**Work to complete**
Every line of the material below should be copied exactly.
....
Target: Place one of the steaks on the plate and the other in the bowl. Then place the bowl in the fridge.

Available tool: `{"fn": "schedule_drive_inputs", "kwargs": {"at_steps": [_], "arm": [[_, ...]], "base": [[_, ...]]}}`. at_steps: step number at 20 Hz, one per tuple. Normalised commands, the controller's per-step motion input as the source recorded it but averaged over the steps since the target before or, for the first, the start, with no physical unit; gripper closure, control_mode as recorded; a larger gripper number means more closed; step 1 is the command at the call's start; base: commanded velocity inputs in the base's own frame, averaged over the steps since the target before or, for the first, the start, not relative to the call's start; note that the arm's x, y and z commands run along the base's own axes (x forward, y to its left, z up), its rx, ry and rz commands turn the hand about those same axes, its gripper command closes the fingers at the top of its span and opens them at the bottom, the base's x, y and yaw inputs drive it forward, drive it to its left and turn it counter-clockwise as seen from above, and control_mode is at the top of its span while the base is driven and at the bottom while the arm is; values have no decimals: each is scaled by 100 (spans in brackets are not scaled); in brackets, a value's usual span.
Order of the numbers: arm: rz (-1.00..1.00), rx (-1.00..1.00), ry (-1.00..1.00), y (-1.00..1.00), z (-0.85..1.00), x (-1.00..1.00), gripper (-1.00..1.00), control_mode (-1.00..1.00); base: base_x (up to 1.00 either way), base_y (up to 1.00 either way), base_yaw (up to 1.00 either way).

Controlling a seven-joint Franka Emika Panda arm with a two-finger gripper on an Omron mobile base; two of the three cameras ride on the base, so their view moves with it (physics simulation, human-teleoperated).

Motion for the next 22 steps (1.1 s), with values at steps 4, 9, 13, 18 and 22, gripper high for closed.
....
**Written reply**
Target: Place one of the steaks on the plate and the other in the bowl. Then place the bowl in the fridge.

Available tool: `{"fn": "schedule_drive_inputs", "kwargs": {"at_steps": [_], "arm": [[_, ...]], "base": [[_, ...]]}}`. at_steps: step number at 20 Hz, one per tuple. Normalised commands, the controller's per-step motion input as the source recorded it but averaged over the steps since the target before or, for the first, the start, with no physical unit; gripper closure, control_mode as recorded; a larger gripper number means more closed; step 1 is the command at the call's start; base: commanded velocity inputs in the base's own frame, averaged over the steps since the target before or, for the first, the start, not relative to the call's start; note that the arm's x, y and z commands run along the base's own axes (x forward, y to its left, z up), its rx, ry and rz commands turn the hand about those same axes, its gripper command closes the fingers at the top of its span and opens them at the bottom, the base's x, y and yaw inputs drive it forward, drive it to its left and turn it counter-clockwise as seen from above, and control_mode is at the top of its span while the base is driven and at the bottom while the arm is; values have no decimals: each is scaled by 100 (spans in brackets are not scaled); in brackets, a value's usual span.
Order of the numbers: arm: rz (-1.00..1.00), rx (-1.00..1.00), ry (-1.00..1.00), y (-1.00..1.00), z (-0.85..1.00), x (-1.00..1.00), gripper (-1.00..1.00), control_mode (-1.00..1.00); base: base_x (up to 1.00 either way), base_y (up to 1.00 either way), base_yaw (up to 1.00 either way).

Controlling a seven-joint Franka Emika Panda arm with a two-finger gripper on an Omron mobile base; two of the three cameras ride on the base, so their view moves with it (physics simulation, human-teleoperated).

Motion for the next 22 steps (1.1 s), with values at steps 4, 9, 13, 18 and 22, gripper high for closed.

Thus the exercise is complete.